[Records from a dataset]

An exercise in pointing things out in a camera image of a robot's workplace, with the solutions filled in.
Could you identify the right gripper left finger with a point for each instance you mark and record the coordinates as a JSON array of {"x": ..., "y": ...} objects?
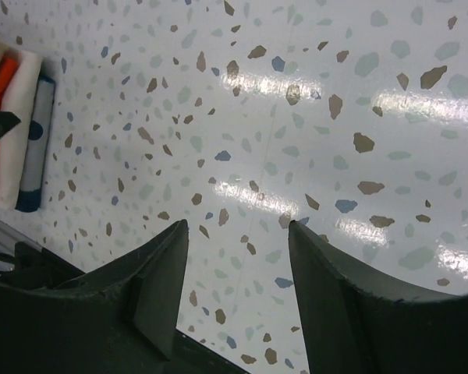
[{"x": 82, "y": 323}]

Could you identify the white folded t shirt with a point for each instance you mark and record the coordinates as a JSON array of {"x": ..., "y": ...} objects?
[{"x": 18, "y": 99}]

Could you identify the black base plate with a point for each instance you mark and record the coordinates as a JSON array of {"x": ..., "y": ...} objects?
[{"x": 203, "y": 354}]

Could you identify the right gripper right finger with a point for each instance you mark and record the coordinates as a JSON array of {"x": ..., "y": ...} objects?
[{"x": 357, "y": 319}]

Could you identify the aluminium frame rail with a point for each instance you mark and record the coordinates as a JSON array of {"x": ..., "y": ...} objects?
[{"x": 0, "y": 233}]

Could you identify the blue folded t shirt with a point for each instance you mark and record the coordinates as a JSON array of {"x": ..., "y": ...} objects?
[{"x": 29, "y": 198}]

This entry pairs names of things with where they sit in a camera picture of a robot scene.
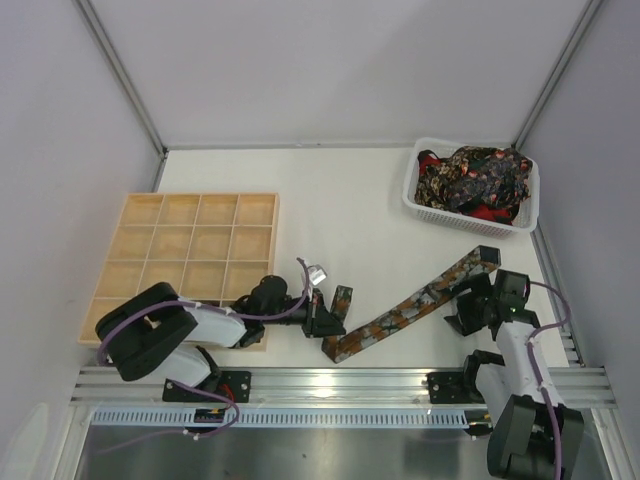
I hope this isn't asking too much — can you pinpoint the orange grey patterned tie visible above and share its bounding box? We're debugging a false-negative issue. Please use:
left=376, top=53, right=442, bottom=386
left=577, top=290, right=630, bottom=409
left=321, top=245, right=501, bottom=364

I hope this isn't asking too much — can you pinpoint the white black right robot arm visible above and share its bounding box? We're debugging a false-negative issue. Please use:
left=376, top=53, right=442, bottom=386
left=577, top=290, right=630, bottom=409
left=446, top=270, right=584, bottom=479

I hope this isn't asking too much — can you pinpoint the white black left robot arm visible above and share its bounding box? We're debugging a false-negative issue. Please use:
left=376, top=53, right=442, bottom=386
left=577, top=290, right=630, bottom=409
left=95, top=267, right=352, bottom=393

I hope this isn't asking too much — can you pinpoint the pile of dark floral ties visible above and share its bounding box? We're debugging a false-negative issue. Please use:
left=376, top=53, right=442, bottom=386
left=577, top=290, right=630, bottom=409
left=414, top=146, right=533, bottom=225

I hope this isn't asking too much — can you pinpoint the white plastic basket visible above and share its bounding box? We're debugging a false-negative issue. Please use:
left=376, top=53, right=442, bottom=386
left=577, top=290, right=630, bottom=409
left=401, top=138, right=540, bottom=238

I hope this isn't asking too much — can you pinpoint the wooden grid organizer tray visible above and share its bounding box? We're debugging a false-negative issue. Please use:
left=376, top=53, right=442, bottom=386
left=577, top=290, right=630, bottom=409
left=78, top=193, right=279, bottom=347

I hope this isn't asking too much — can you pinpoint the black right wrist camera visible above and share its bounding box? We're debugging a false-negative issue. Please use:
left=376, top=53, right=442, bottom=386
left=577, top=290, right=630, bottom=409
left=493, top=269, right=530, bottom=310

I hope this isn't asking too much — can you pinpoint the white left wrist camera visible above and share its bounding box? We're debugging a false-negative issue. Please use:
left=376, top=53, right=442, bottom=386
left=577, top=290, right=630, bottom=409
left=308, top=264, right=328, bottom=287

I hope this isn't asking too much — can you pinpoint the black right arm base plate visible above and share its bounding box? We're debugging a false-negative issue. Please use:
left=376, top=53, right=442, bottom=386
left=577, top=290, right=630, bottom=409
left=427, top=370, right=484, bottom=405

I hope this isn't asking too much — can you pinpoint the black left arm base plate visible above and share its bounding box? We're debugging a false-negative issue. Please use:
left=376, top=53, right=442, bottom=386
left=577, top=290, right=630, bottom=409
left=162, top=370, right=252, bottom=403

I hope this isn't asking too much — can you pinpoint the slotted grey cable duct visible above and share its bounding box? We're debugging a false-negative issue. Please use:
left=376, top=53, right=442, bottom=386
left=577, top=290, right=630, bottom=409
left=91, top=407, right=469, bottom=429

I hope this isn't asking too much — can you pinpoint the aluminium frame rail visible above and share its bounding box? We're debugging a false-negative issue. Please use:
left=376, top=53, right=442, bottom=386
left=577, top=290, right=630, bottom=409
left=71, top=366, right=616, bottom=409

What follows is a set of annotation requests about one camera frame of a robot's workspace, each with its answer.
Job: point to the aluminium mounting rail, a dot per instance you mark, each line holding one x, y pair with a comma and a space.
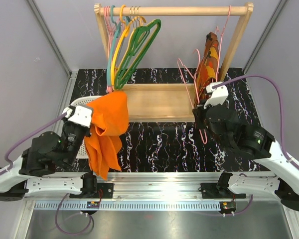
188, 191

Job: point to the white perforated plastic basket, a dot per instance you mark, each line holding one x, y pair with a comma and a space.
84, 101

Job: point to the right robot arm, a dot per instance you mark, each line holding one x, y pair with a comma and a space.
253, 143

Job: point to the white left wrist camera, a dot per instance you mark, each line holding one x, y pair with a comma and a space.
80, 114

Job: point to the pink hanger holding camouflage trousers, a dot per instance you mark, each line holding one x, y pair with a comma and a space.
220, 44

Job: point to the thick yellow hanger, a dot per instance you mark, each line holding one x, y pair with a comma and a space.
123, 35

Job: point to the green hanger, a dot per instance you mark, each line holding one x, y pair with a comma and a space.
154, 26
139, 48

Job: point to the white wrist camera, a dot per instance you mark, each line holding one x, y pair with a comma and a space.
80, 114
216, 93

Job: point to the teal hanger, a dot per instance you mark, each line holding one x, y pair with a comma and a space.
112, 49

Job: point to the camouflage orange trousers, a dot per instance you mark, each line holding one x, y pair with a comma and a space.
208, 67

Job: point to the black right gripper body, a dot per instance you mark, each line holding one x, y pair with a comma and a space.
201, 120

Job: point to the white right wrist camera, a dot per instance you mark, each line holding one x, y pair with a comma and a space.
216, 93

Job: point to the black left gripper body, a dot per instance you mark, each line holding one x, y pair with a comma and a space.
72, 136

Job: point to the wooden clothes rack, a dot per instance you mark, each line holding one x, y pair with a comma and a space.
162, 95

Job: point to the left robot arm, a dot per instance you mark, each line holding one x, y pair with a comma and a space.
33, 173

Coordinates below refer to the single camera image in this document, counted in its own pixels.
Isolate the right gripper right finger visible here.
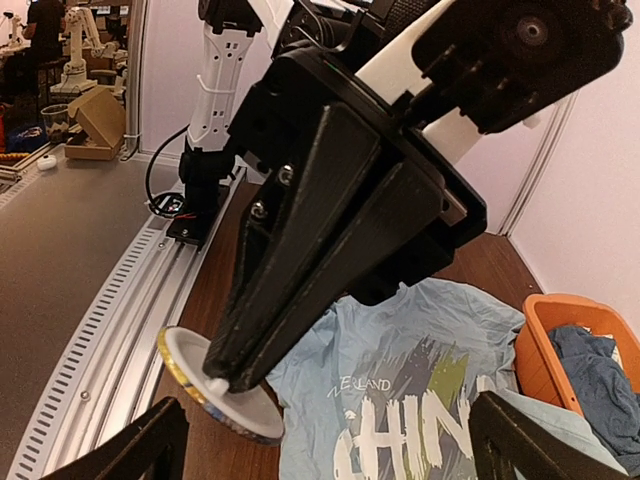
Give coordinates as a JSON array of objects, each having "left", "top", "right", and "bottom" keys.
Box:
[{"left": 469, "top": 392, "right": 625, "bottom": 479}]

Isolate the dark blue garment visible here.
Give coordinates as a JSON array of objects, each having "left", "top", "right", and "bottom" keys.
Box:
[{"left": 548, "top": 325, "right": 639, "bottom": 477}]

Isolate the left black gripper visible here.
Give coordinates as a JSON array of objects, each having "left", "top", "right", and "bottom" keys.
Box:
[{"left": 203, "top": 47, "right": 486, "bottom": 393}]

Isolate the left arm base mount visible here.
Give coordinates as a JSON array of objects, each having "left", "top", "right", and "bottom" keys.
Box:
[{"left": 166, "top": 199, "right": 221, "bottom": 250}]

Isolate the cardboard box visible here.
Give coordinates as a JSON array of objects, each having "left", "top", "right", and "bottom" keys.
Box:
[{"left": 64, "top": 86, "right": 126, "bottom": 161}]

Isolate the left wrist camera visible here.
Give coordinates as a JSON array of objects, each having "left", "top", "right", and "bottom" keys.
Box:
[{"left": 408, "top": 1, "right": 633, "bottom": 134}]

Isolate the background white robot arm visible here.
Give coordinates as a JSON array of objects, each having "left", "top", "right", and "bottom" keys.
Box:
[{"left": 49, "top": 6, "right": 127, "bottom": 95}]

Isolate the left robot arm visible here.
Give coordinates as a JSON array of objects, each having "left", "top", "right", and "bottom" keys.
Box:
[{"left": 179, "top": 1, "right": 632, "bottom": 394}]

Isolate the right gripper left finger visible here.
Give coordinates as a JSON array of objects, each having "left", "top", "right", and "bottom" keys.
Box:
[{"left": 46, "top": 397, "right": 189, "bottom": 480}]

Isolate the light blue printed t-shirt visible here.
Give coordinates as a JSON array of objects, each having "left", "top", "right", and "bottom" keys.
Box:
[{"left": 267, "top": 279, "right": 615, "bottom": 479}]

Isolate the painted round brooch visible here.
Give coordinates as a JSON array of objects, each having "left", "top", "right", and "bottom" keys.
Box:
[{"left": 157, "top": 326, "right": 285, "bottom": 446}]

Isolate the left aluminium corner post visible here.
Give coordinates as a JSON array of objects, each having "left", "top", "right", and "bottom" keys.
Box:
[{"left": 498, "top": 92, "right": 579, "bottom": 237}]

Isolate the aluminium front rail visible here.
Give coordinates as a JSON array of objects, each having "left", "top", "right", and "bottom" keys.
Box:
[{"left": 1, "top": 167, "right": 247, "bottom": 479}]

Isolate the orange plastic basin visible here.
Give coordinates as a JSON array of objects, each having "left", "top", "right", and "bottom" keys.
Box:
[{"left": 514, "top": 294, "right": 639, "bottom": 416}]

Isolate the person in black shirt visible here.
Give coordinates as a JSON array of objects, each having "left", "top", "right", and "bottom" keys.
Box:
[{"left": 1, "top": 0, "right": 66, "bottom": 107}]

→ TASK DETAILS: If a line in the entries holds the word "image", count it. Report the total only.

→ FINISHED TASK: 2